Neither, this time around. My husband usually makes his with beans, but he also makes a plain ham and vegetable version with potatoes that I like the best.
Grateful for the slow unfolding of awareness; better late than never. Grateful that the weather here is still and cold; much better than the blizzards not so far off. Grateful for a couple of long-time friends; true friends are rare.
Grateful that we humans are skilled at different things, so that I can recieve aid from others in realizing my fictional world.
I’m grateful that someone in the world —undoubtedly a gentleman and a scholar — made the effort to create and share this superb tribute to one of my favorite actors.
I'm not usually this guy, but I'm grateful for Writing Forums (.org) for providing a place where I can spout my nonsense among a great group of very patient people without rancor and flaming or being buried in advertising. Thanks to the mods and even to Daniel, if he really exists.
I'm grateful for a car that started right up (kept in a garage), for light fluffy snow that's easy to clear, and for a yoga instructor who showed up.
Having more than enough clean water, I can even rinse dishes with water that people in some places need desperately. I have enough funds that I can buy in volume, which saves money in the long run. I am mostly healthy. I breathe clean air. I have a working furnace and lights. I have amassed many memories, and still have time to maybe right some wrongs.
I have just marked my mother's 99th birthday. Words are barely enough to express the feeling of inner warmth that I have after surrounding her (and me!) with family and friends - family who usually need somebody to die before you'd find them in the same room; not in a bad way, just in a widely distributed, getting-on-with-their-own-lives way. Not a huge gathering, but a gathering which has warmed the cockles of my heart in a way which I didn't know the cockles could be warmed. I could almost say that, until today, it would have been difficult to pinpoint my own cockles, but now I know. Also; cake. Bloody hell my cousin can take a humble sponge cake to a level that it is impossible to explain!
There's definitely a special place in my heart for visits with my Mom's mom. She died when I was seven, and it seems most memories I have of her is cooking. She made so many wonderful things for us. I also have memories of banging pots out in the street with her at midnight on new year's eve!
Gotta love gratitude! I have weekly calls and I like to start them all with "gratitudes." So today I'm grateful for friends who are willing to believe in me even when I don't. They remind me it's okay to feel discouraged sometimes, but I shouldn't quit. They remind me that I'm doing better than I think at times and that possibilities are truly endless. In that spirit, if you are feeling discouraged about anything right now, know that you are not alone. It's normal. You are also doing better than it feels right now. Don't you dare give up now!
Very nice post; my mother recently turned 98, and is in hospice care, but I treasure this time I spending with her now. But I'm not sure I enjoy hearing so much about your cockles.

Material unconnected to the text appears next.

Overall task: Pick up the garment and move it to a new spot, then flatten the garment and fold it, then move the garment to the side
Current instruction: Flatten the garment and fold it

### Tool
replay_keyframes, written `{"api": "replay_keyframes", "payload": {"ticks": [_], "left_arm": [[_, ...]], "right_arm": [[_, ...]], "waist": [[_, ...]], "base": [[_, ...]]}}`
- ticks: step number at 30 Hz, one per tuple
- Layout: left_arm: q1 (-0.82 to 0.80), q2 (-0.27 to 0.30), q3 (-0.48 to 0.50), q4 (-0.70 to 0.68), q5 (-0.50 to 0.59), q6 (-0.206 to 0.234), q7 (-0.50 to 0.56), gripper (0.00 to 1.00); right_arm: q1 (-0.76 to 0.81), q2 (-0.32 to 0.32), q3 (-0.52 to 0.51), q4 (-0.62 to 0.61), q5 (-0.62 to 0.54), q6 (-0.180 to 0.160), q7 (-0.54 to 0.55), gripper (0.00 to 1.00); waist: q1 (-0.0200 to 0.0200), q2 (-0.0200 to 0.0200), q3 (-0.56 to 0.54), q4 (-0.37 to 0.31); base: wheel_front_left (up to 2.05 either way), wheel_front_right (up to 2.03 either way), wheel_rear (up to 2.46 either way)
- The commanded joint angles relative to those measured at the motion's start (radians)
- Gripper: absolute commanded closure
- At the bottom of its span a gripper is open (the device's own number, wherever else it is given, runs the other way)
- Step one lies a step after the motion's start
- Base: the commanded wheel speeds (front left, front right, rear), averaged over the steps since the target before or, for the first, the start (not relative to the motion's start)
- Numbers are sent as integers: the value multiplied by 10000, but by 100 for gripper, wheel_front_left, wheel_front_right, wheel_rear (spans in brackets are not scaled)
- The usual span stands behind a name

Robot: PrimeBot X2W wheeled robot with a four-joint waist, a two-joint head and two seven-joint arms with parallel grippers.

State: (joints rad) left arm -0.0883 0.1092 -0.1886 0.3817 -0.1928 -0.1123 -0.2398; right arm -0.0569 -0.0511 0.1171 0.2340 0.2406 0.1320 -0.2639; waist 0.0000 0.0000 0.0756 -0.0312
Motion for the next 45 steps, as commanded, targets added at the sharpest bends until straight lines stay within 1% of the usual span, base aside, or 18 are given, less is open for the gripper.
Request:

Grateful, as I said above, for the time I am spending with my mom in her fading days. Grateful for the gift of agility and mobility, especially noticeable as I walk through the retirement community in which my mother lives. Grateful for chances to re-connect with family and friends. Grateful to have enough financial resources and time to be able to do what I think is the right thing. And immensely grateful not to be living in Ukraine right now.
Grateful for a warm (though gas with fake logs) fireplace beside large windows and a bookcase, looking out over a frigid Nebraska landscape. Grateful for life, and relatively good health, after more than seven decades. Grateful for friends and family.

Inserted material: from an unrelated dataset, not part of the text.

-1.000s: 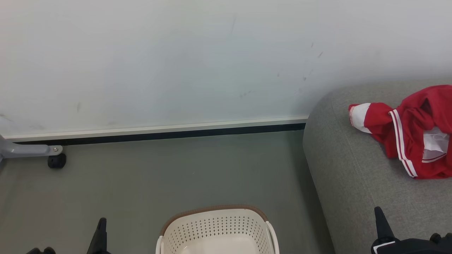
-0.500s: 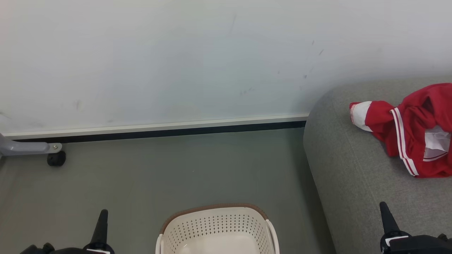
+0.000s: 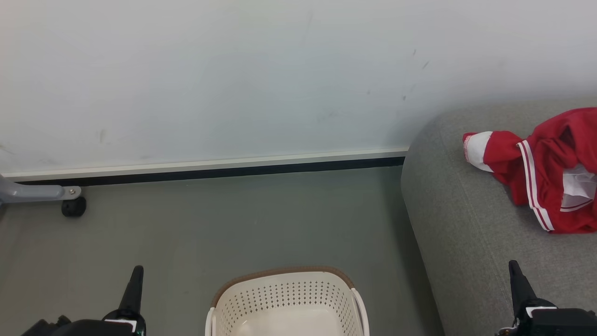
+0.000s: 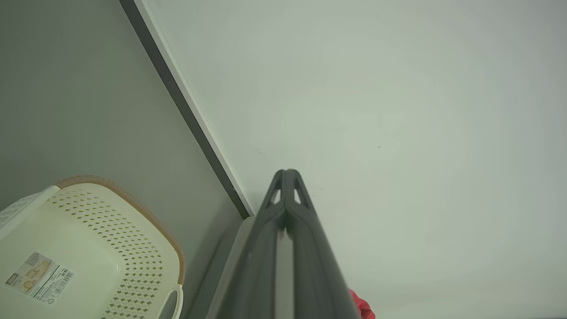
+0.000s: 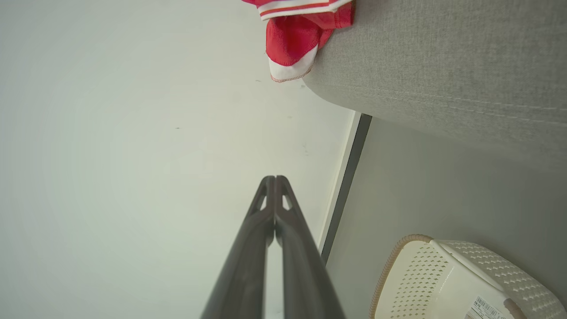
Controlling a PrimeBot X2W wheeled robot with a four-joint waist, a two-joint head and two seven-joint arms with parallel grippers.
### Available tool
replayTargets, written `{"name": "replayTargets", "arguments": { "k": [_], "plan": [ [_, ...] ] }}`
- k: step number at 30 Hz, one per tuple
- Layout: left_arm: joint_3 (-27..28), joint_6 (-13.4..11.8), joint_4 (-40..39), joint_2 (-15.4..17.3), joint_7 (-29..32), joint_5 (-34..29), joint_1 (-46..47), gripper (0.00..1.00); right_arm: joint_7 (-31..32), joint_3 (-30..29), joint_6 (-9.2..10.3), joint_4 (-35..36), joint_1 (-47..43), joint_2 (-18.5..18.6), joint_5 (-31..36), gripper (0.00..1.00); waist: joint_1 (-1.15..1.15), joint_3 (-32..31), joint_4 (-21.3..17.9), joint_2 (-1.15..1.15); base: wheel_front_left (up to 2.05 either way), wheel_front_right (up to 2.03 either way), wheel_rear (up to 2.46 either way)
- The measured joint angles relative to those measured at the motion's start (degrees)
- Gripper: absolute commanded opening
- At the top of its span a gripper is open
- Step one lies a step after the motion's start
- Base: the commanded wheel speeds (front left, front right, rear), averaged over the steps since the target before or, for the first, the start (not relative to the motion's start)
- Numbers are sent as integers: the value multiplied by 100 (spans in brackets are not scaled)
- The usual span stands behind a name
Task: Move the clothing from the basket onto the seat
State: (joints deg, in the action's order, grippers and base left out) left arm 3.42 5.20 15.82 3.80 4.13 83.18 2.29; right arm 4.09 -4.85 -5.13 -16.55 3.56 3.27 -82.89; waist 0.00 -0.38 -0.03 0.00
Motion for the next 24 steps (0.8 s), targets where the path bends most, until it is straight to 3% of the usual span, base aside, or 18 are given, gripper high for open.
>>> {"name": "replayTargets", "arguments": {
  "k": [14, 24],
  "plan": [
    [175, 146, 98, -125, 238, 770, 204, 0, 232, -272, -166, -55, 135, -66, -845, 0, 0, 49, 2, 0, 0, 0, 0],
    [182, 187, 104, -133, 238, 850, 229, 0, 241, -280, -178, -57, 172, -71, -854, 0, 0, 49, 3, 0, 0, 0, 0]
  ]
}}
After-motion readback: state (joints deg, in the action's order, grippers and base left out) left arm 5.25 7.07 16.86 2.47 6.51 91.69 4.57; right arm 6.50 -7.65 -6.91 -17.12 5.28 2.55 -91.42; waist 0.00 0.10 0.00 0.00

Grateful for the sharp tang of a white January winter, and the soft warmth of a good furnace. Grateful for a nice late breakfast of eggs and peppers and onion, with tater tots and coffee. Grateful for memories that arise unbidden.
I thought it was funny, but I like word play. I am grateful that it is the 16th of February and spring is closer today than it was on the 16th of January.

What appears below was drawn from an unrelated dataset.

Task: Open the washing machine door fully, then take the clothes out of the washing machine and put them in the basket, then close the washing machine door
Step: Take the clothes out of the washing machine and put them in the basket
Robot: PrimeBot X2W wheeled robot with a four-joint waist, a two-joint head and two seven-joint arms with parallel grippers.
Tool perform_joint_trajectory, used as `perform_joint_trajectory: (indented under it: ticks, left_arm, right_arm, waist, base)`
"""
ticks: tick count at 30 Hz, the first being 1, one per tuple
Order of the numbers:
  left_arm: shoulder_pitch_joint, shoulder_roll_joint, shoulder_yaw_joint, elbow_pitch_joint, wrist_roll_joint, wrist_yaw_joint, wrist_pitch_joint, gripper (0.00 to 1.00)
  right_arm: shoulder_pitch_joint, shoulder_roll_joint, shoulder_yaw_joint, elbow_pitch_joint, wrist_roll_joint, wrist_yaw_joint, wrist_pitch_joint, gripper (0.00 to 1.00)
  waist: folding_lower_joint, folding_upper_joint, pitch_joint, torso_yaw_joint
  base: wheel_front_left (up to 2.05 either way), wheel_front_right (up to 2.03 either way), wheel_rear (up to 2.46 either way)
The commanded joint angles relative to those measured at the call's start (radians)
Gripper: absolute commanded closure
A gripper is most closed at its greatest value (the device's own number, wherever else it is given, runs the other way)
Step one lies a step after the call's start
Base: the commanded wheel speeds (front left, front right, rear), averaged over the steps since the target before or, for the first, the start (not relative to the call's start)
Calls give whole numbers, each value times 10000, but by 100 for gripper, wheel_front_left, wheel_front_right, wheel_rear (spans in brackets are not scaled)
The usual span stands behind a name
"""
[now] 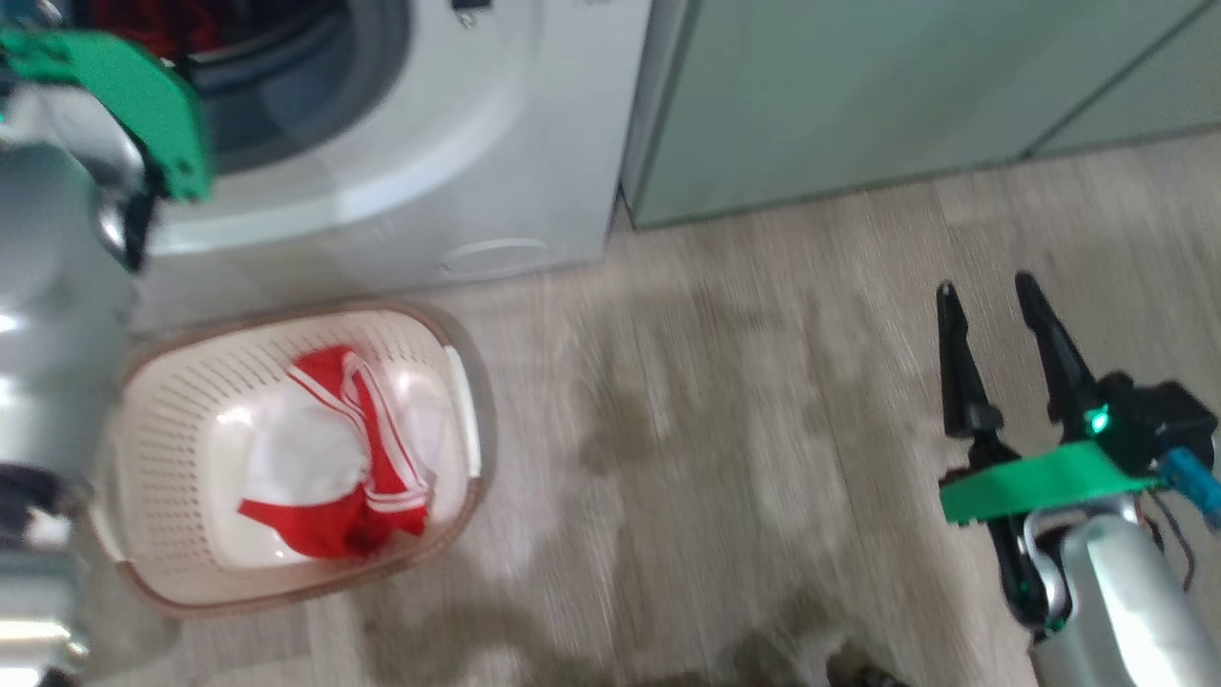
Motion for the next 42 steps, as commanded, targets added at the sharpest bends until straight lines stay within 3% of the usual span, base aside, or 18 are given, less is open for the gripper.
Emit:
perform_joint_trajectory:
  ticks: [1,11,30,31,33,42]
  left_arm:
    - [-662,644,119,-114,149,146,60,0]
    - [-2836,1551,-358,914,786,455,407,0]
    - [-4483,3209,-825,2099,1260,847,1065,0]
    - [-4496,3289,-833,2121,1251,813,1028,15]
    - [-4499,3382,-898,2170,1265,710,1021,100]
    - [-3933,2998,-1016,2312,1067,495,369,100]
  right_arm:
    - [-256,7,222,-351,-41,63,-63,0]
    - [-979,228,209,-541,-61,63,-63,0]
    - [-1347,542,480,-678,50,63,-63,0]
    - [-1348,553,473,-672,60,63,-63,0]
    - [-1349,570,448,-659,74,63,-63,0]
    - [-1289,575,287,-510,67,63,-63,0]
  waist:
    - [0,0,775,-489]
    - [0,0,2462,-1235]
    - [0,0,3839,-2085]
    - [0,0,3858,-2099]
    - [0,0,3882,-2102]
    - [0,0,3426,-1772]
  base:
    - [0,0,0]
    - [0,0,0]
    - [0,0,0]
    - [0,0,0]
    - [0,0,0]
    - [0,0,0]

Hello Graham Lewis - I'm sorry you took my comment that way - perhaps I should add an emoji when I'm not being serious - is there one for dry humour? But I'm grateful that you pointed out that not everybody is going to get it....
Not seriously snarky, and no offense taken. I've contentedly made such comments before. Guess I'm taking things a bit too seriously these days.
Casper -- in pondering this little exchange of ours, a line from the old Eagles' song, "Take It Easy," came to mind: "Lighten up while you still can." I think I've been a bit pretentious lately; thanks for the reminder. Just finished shoveling and blowing about 8 inches of snow off the driveway and sidewalks, and am seriously gratitudinous about still having the ability and willingness to do so. Spending a month as a visitor in retirement community reminded me that not everyone still has that ability or willingness.